Directions for this task
Repeat the lines from the line with "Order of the" to the line with "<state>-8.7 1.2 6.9" in the listing below, keeping both end lines and adding nothing.

Given material
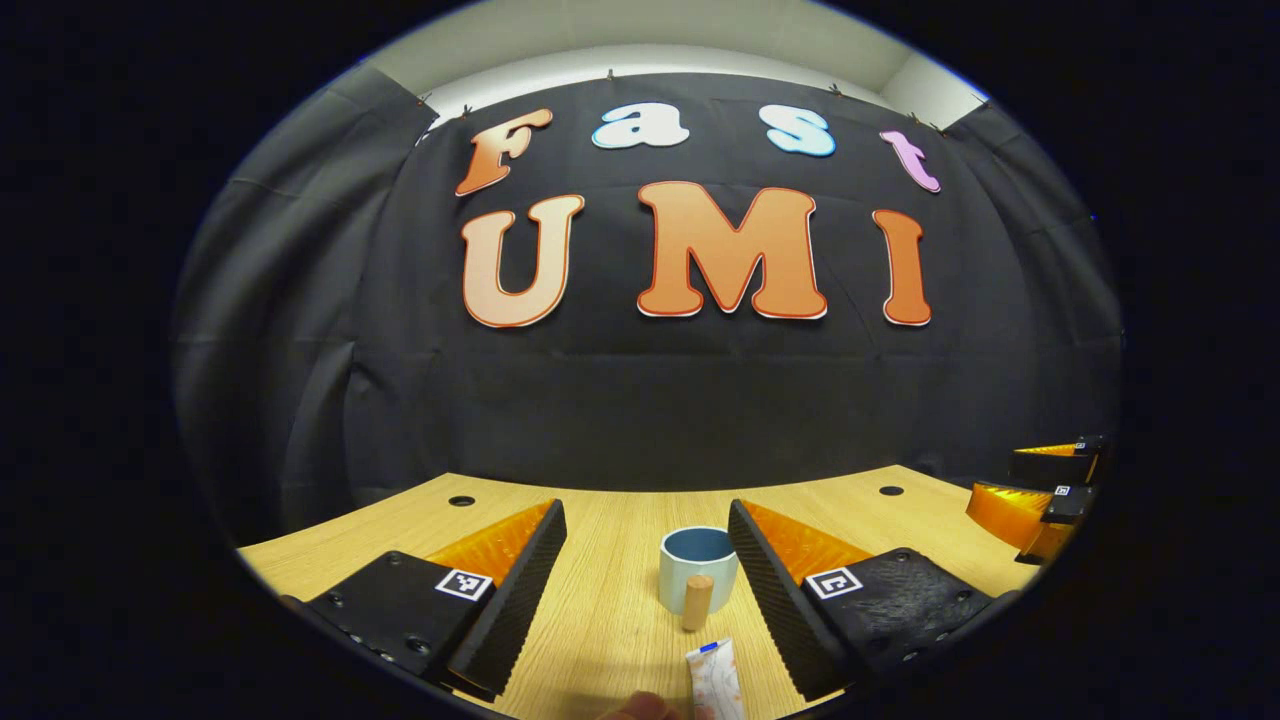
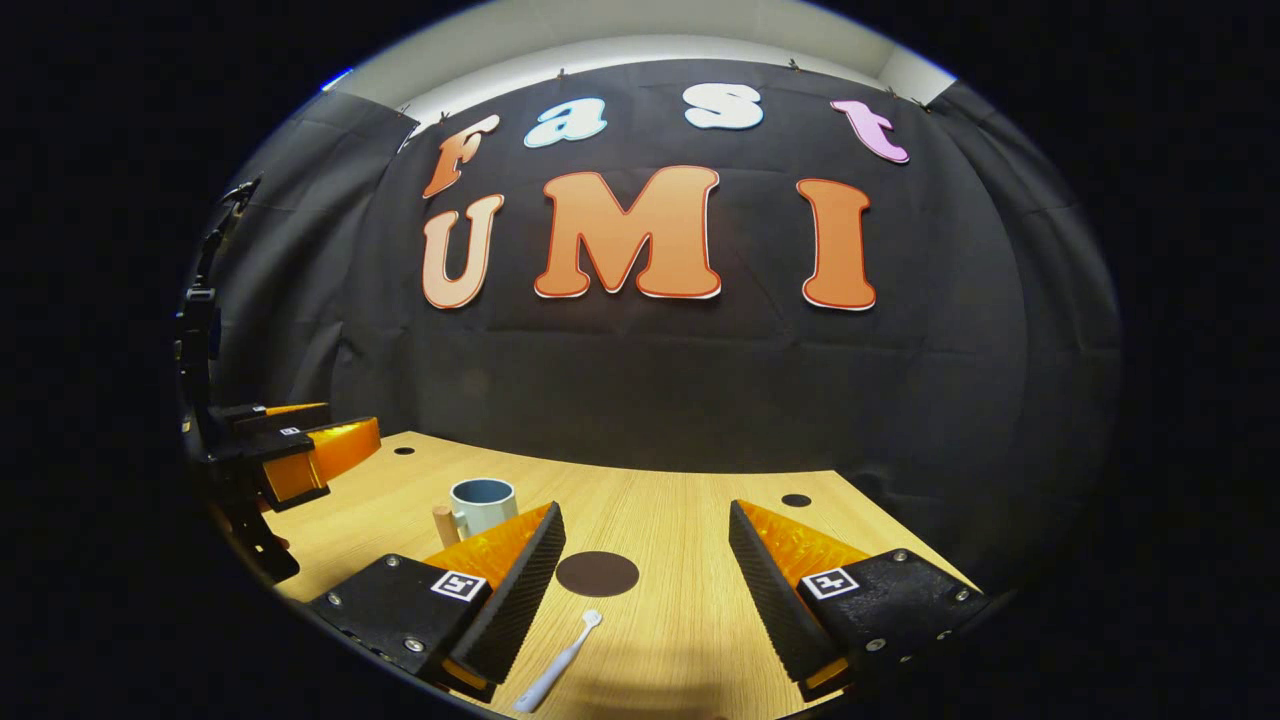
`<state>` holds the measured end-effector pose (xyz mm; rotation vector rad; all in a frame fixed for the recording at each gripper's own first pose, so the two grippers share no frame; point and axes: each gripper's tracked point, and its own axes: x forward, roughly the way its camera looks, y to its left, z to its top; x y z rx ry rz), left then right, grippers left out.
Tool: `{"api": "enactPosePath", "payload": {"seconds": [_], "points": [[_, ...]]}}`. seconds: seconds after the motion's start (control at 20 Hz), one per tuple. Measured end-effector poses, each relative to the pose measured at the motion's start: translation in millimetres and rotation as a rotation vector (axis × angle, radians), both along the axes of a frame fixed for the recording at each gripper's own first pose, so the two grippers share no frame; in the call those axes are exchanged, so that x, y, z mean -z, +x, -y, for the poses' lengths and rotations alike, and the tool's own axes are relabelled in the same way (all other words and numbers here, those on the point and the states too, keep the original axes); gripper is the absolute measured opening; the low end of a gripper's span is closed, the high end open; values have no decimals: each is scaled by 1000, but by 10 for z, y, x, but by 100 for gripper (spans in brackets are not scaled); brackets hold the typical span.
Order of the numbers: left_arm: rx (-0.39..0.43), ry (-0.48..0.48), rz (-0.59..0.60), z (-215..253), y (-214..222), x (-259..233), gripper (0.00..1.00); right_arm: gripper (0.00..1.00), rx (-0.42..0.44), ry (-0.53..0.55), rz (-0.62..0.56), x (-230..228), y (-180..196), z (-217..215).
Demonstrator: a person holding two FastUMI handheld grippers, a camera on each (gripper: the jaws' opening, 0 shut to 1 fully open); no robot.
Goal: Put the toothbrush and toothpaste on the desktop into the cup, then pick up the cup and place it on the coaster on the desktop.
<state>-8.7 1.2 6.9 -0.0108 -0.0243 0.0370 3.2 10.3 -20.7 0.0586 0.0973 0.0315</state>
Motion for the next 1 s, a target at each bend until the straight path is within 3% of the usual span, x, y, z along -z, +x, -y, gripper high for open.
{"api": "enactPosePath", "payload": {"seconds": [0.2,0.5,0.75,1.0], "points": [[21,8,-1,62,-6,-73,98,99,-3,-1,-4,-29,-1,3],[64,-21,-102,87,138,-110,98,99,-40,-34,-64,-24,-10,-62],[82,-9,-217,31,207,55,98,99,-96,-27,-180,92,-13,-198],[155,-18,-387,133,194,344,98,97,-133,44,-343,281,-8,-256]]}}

Output
Order of the numbers: left_arm: rx (-0.39..0.43), ry (-0.48..0.48), rz (-0.59..0.60), z (-215..253), y (-214..222), x (-259..233), gripper (0.00..1.00); right_arm: gripper (0.00..1.00), rx (-0.42..0.44), ry (-0.53..0.55), rz (-0.62..0.56), x (-230..228), y (-180..196), z (-217..215).
Demonstrator: a person holding two FastUMI handheld grippers, a camera on each (gripper: the jaws' opening, 0 shut to 1 fully open); no robot.
Goal: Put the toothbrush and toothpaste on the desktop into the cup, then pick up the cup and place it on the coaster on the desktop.
<state>-8.7 1.2 6.9 -0.0108 -0.0243 0.0370 3.2 10.3 -20.7 0.0586 0.0973 0.0315</state>

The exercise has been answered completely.